Saulo e Milena ficaram mais ainda surpresos com tamanha façanha, mas não se sentiram ameaçados ao ver esta ação. Khaliel voltou a sua forma comum humana, o casal desceu do muro na intenção de ter um novo diálogo com o mesmo...
- Impressionante, nunca havia presenciado tamanho poder? – disse Saulo - bom acho que agora podemos falar... - Quis continuar.
- Sobre o que? Não tenho nada pra falar com vocês, voltem para onde estavam... - Respondeu Khaliel sem interesse.
- O impressionante é ver que você não sabe bem da sua origem - supôs Milena.
- Origem? Eu sou o que sou... Um demônio - Afirmou Khaliel.
- Você não é apenas um demônio, é um anjo também, pelo menos é o que suponho? - Colocou Saulo.

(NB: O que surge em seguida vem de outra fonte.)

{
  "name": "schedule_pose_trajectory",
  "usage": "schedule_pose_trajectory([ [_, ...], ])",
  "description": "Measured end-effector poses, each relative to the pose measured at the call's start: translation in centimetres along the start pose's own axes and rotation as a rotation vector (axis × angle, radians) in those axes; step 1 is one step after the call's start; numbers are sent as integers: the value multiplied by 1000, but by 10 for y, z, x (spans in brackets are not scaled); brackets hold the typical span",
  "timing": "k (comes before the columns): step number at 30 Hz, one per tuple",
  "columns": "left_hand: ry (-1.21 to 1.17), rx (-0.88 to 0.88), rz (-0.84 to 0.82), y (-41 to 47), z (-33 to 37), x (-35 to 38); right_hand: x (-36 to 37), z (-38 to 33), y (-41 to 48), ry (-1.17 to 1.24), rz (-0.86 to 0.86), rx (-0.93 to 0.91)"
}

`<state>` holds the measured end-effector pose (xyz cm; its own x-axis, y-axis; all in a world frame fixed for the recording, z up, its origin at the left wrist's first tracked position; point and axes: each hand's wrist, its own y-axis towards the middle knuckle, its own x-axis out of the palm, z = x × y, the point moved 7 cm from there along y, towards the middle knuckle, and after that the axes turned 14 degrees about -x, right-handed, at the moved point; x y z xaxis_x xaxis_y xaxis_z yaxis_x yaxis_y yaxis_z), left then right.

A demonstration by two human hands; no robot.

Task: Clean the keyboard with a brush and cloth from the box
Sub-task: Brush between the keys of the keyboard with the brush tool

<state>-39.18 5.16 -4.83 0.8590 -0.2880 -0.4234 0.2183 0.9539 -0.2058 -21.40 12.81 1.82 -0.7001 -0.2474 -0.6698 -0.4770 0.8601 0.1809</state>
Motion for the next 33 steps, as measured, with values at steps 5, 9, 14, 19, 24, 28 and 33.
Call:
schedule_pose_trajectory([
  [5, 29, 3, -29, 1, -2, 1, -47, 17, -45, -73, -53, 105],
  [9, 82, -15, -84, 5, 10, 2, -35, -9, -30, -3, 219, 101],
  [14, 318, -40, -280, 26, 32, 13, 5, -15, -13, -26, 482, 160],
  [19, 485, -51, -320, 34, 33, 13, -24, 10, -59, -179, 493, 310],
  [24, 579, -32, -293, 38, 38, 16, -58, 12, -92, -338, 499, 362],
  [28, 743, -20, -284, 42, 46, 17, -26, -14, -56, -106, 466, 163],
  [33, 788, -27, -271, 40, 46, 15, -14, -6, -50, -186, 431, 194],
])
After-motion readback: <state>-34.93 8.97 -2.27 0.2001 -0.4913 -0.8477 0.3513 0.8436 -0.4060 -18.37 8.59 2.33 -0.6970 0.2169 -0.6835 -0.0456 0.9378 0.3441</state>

- Um proliferinta hibrida* - Considerou Milena.
- Híbrido proliferado? Anjo? - Disse Khaliel em tom debochado.
- Sim, nós também somos como você, no entanto escolhemos viver como seres humanos comuns, sem utilizar nossos poderes contra ou favor de alguém - ressaltou Saulo.
- Tolice, o que querem dizer com isso?
- Você certamente serve a alguém, como disse antes, não é? - Confrontou Milena.
- Isso não te interessa. É melhor pararmos por aqui - Paullin disse intolerante.
- Um proliferado que serve a um mestre-luciferiano. Já pensou como soa estranho? – falou Saulo - pelo poder que você tem, poderia comandar sua própria vida, no entanto prefere servir um demônio... - Saulo prosseguiu provocando.
- Servir? Acho que estas sendo enganado ou quer tomar o lugar do líder. Diga-nos qual dos dois? - Insinuou Milena.
- Você está me irritando com essa conversa... – Disse Khaliel rangendo os dentes, tentando encostar Milena na parede. Mas Saulo segura sua mão para impedir.
- Tente? Nós somos dois - disse Milena com tom desafiador, Paullin forçou a tentativa, mas Saulo o conteve. - Nós somos dois e não temos medo de você - reforçou Saulo com face de ira, apertando com mais força o pulso de Khaliel que ao mesmo tempo se afastou de Milena.
- Não sei o que você quer com Joana, mas vamos descobrir... - Esclareceu Milena.
- Chega Milena! Não o provoque mais, vamos embora - dispersou Saulo.
Os dois saltaram o muro, logo sumindo nas poucas sombras refletidas pelas luzes dos postes das ruas. Enquanto Paullin colocava seu casaco preto, guardando a bela espada por dentro que tirou durante a luta com o anjo e partiu na sua metálica em alta velocidade.